### Task instructions
Gather all lines in the entries that include the word "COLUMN".

Data entries
---
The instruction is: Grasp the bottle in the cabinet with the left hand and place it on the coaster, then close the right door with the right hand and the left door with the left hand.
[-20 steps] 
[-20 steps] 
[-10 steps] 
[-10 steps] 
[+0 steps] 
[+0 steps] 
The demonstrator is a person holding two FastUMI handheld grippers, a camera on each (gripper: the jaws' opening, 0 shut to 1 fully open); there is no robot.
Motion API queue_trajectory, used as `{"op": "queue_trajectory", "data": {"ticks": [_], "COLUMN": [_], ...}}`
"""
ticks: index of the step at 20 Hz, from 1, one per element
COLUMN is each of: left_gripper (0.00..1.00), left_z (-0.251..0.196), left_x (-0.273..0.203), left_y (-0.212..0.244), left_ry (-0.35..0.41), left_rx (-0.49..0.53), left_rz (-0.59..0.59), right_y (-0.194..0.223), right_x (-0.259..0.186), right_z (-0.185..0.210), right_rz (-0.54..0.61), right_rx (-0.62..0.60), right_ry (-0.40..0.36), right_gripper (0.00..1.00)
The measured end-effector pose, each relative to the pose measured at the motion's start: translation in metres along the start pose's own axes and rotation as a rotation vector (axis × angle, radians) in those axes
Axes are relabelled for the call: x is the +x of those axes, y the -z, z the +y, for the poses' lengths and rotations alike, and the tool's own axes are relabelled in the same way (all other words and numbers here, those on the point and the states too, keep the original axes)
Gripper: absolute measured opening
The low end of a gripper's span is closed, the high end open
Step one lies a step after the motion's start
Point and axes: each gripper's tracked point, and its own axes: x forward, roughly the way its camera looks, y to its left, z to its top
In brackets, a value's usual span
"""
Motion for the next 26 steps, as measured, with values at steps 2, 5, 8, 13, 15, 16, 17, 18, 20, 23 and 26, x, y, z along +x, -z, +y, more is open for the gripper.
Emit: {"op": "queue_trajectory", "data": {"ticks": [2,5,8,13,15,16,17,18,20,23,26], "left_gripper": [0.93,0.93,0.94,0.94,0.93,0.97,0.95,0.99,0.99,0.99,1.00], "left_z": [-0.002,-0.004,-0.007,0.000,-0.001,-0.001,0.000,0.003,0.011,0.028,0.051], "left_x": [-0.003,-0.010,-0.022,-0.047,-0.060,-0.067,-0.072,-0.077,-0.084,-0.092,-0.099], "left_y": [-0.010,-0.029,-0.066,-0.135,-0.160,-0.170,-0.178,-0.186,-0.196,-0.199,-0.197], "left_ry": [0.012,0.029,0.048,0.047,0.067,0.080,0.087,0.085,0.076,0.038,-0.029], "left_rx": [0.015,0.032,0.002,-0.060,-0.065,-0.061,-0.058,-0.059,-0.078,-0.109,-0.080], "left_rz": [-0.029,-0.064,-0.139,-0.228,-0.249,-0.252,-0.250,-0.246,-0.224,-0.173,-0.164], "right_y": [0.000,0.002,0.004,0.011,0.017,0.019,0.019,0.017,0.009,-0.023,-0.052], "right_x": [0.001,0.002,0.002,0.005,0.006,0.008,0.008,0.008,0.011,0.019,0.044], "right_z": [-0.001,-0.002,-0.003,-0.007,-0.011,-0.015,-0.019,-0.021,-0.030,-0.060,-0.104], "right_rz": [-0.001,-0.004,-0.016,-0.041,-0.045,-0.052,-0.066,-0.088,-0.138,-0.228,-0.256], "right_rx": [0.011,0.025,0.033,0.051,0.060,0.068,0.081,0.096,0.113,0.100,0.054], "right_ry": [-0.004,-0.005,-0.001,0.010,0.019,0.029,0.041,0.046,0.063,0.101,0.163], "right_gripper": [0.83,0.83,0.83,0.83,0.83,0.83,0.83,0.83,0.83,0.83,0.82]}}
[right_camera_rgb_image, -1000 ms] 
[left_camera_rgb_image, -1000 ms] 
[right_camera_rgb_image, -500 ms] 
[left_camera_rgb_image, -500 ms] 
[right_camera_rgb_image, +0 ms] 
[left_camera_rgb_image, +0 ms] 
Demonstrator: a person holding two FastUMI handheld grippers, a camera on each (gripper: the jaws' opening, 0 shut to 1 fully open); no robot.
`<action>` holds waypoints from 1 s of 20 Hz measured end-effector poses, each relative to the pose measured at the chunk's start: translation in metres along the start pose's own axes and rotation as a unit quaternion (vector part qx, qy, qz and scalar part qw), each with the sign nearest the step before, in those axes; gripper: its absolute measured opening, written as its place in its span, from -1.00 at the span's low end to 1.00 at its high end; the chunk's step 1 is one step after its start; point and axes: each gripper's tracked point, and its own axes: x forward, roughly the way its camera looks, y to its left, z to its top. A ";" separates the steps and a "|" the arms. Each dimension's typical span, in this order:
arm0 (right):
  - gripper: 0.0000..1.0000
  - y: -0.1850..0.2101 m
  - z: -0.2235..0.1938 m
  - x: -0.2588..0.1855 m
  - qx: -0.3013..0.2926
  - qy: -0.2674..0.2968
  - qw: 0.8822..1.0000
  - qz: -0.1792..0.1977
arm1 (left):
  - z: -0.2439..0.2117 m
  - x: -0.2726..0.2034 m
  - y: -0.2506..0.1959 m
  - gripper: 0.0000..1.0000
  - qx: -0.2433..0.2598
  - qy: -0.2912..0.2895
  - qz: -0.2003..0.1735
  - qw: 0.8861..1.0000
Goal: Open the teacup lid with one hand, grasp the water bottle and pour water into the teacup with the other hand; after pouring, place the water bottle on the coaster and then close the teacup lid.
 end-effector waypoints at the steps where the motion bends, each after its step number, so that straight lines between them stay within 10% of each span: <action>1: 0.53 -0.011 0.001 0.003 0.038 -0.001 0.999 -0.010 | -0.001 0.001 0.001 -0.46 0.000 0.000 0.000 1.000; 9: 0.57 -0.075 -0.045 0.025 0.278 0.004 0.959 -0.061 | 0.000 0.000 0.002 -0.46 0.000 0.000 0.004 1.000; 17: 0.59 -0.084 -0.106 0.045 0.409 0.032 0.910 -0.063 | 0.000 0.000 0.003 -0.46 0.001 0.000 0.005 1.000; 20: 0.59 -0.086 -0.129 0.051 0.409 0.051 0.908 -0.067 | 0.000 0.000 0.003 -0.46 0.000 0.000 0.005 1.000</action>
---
### Answer to the problem
Motion API queue_trajectory, used as `{"op": "queue_trajectory", "data": {"ticks": [_], "COLUMN": [_], ...}}`
COLUMN is each of: left_gripper (0.00..1.00), left_z (-0.251..0.196), left_x (-0.273..0.203), left_y (-0.212..0.244), left_ry (-0.35..0.41), left_rx (-0.49..0.53), left_rz (-0.59..0.59), right_y (-0.194..0.223), right_x (-0.259..0.186), right_z (-0.185..0.210), right_rz (-0.54..0.61), right_rx (-0.62..0.60), right_ry (-0.40..0.36), right_gripper (0.00..1.00)

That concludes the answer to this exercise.